## PROVIDED DATA
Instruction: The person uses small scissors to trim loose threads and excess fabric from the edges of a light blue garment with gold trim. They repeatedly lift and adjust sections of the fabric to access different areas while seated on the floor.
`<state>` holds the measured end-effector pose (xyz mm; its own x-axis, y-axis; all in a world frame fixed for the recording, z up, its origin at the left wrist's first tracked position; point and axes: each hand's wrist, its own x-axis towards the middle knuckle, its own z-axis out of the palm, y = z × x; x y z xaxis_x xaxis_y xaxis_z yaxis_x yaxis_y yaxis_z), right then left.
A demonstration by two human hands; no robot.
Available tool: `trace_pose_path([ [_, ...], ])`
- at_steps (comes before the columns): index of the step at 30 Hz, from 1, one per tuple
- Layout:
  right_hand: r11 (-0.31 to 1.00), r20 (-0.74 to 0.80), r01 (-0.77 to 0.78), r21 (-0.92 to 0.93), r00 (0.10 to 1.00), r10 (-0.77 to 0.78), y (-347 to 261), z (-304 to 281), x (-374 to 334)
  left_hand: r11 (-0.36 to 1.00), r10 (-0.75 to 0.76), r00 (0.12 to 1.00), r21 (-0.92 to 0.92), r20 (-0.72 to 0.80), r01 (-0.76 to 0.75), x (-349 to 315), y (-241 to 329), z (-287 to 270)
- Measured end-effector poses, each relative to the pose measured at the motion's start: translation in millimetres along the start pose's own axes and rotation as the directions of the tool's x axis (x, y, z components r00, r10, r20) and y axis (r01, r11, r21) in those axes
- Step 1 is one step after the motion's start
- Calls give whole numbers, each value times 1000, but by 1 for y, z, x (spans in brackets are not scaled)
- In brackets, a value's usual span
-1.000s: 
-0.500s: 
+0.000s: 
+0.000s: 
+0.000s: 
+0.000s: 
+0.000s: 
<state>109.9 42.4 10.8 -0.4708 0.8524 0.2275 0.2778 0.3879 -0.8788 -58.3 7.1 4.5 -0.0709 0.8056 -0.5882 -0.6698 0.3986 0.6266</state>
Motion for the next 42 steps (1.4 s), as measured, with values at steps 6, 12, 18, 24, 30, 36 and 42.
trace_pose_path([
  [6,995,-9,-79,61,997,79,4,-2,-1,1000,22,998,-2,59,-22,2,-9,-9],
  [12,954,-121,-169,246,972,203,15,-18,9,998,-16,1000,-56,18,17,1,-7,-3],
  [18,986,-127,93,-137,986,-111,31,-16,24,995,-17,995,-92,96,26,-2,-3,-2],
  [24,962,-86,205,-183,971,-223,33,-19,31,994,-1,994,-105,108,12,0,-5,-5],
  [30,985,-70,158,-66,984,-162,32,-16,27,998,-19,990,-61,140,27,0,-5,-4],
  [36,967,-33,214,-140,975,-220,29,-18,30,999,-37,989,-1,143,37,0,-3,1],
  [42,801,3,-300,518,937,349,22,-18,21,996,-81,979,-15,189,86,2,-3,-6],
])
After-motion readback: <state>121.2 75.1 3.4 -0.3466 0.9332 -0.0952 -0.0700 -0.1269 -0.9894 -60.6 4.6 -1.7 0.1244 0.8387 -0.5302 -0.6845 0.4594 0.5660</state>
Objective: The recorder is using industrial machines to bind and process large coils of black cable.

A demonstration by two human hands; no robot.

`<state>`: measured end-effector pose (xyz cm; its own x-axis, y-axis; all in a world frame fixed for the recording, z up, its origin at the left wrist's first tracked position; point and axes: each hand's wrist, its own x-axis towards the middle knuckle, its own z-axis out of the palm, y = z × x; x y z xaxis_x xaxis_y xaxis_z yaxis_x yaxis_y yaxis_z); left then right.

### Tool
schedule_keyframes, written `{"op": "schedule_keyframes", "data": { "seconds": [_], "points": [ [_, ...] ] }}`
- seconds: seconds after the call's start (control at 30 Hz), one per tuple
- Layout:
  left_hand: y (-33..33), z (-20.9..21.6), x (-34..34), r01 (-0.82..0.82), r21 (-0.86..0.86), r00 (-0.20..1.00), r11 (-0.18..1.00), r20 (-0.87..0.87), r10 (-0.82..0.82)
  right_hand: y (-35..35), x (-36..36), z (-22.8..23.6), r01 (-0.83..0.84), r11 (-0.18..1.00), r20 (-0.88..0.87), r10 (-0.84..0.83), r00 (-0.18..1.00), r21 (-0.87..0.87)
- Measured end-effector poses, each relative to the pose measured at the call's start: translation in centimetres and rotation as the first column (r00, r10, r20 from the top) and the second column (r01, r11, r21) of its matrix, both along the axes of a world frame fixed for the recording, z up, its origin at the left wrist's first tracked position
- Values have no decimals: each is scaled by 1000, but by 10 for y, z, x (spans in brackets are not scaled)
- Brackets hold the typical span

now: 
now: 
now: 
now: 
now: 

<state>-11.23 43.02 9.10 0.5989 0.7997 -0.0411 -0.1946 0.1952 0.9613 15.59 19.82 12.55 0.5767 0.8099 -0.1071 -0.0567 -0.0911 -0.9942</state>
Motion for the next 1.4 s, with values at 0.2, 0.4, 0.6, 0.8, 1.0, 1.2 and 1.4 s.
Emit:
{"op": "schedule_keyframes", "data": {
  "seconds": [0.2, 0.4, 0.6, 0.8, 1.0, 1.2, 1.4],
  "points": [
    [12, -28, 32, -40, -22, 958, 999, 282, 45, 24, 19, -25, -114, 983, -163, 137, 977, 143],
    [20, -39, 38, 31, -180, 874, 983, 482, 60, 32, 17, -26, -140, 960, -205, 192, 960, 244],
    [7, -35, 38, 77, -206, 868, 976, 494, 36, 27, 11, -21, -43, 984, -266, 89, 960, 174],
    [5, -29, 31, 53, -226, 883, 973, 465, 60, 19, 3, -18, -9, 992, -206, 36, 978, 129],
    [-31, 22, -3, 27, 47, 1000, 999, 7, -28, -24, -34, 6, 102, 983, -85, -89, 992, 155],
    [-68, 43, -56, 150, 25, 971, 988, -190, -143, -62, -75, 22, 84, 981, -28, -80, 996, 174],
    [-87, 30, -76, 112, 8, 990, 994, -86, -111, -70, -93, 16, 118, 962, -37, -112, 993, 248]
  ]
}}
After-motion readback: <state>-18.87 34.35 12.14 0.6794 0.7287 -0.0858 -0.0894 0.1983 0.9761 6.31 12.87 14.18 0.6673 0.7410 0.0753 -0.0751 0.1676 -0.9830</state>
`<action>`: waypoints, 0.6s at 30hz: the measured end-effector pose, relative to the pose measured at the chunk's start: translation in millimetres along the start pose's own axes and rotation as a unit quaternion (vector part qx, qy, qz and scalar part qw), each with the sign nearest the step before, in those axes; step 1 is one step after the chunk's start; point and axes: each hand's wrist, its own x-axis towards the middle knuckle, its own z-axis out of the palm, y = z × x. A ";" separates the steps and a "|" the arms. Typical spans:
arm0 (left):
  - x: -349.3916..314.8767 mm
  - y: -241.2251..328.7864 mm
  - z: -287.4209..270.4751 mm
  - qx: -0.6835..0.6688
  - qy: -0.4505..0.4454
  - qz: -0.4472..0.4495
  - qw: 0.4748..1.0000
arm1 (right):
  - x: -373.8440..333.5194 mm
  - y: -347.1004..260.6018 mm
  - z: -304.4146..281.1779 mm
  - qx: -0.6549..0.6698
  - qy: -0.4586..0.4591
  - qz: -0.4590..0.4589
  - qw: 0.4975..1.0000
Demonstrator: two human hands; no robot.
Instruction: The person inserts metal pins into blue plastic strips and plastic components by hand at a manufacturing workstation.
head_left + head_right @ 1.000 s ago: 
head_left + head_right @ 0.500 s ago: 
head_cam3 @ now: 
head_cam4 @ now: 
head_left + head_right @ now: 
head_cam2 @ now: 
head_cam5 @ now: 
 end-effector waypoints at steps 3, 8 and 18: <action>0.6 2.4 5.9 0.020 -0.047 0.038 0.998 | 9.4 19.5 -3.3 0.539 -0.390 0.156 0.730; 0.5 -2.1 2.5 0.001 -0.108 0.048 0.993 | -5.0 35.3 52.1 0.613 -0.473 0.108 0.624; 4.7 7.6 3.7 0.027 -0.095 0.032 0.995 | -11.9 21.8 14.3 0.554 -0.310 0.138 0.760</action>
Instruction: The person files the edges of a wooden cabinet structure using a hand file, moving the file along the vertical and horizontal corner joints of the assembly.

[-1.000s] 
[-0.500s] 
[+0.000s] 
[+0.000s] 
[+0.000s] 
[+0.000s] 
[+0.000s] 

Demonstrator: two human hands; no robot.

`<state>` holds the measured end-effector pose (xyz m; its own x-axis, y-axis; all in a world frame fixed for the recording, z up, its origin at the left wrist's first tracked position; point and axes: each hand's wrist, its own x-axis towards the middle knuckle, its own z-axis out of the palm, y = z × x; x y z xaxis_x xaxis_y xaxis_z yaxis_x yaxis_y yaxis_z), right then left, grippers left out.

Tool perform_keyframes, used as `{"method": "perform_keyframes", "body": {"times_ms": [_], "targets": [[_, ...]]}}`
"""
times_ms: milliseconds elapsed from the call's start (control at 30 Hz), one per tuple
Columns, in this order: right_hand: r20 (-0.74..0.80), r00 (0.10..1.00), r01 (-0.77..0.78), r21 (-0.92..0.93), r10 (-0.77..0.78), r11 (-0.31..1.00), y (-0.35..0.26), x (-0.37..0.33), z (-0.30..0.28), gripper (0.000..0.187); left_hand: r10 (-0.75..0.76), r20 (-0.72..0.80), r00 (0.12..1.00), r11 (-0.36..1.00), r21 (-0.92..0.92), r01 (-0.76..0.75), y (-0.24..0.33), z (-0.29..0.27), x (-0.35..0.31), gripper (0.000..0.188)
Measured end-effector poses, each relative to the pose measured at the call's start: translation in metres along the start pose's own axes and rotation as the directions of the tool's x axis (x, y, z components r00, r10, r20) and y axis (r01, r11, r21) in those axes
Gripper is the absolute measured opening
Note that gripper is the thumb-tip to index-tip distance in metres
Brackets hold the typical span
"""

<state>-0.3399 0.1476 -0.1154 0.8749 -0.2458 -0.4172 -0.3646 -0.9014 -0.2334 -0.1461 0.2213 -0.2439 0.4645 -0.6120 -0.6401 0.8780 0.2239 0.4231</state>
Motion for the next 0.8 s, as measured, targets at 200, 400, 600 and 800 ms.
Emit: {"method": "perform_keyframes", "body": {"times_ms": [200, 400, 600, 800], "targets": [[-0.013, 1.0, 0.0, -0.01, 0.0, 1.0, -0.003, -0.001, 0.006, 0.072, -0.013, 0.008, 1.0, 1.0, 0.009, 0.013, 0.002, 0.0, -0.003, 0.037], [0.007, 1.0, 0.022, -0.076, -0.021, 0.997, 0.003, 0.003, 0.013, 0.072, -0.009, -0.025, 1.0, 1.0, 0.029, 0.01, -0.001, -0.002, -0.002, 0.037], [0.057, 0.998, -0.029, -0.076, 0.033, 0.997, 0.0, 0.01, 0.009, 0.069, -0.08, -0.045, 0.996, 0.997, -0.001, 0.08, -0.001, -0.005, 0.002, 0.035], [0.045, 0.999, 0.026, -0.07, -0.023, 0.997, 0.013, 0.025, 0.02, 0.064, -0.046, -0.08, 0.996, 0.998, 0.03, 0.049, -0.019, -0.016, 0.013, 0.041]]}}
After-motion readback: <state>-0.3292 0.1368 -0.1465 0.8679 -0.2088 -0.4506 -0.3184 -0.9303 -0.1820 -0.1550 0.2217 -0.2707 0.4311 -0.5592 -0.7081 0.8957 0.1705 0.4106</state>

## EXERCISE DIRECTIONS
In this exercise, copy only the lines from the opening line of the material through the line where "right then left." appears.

## REPLY
Instruction: The person uses small scissors to trim loose threads and excess fabric from the edges of a light blue garment with gold trim. They repeatedly lift and adjust sections of the fabric to access different areas while seated on the floor.
`<state>` holds the measured end-effector pose (xyz mm; its own x-axis, y-axis; all in a world frame fixed for the recording, z up, its origin at the left wrist's first tracked position; point and axes: each hand's wrist, its own x-axis towards the middle knuckle, its own z-axis out of the palm, y = z × x; x y z xaxis_x xaxis_y xaxis_z yaxis_x yaxis_y yaxis_z), right then left.

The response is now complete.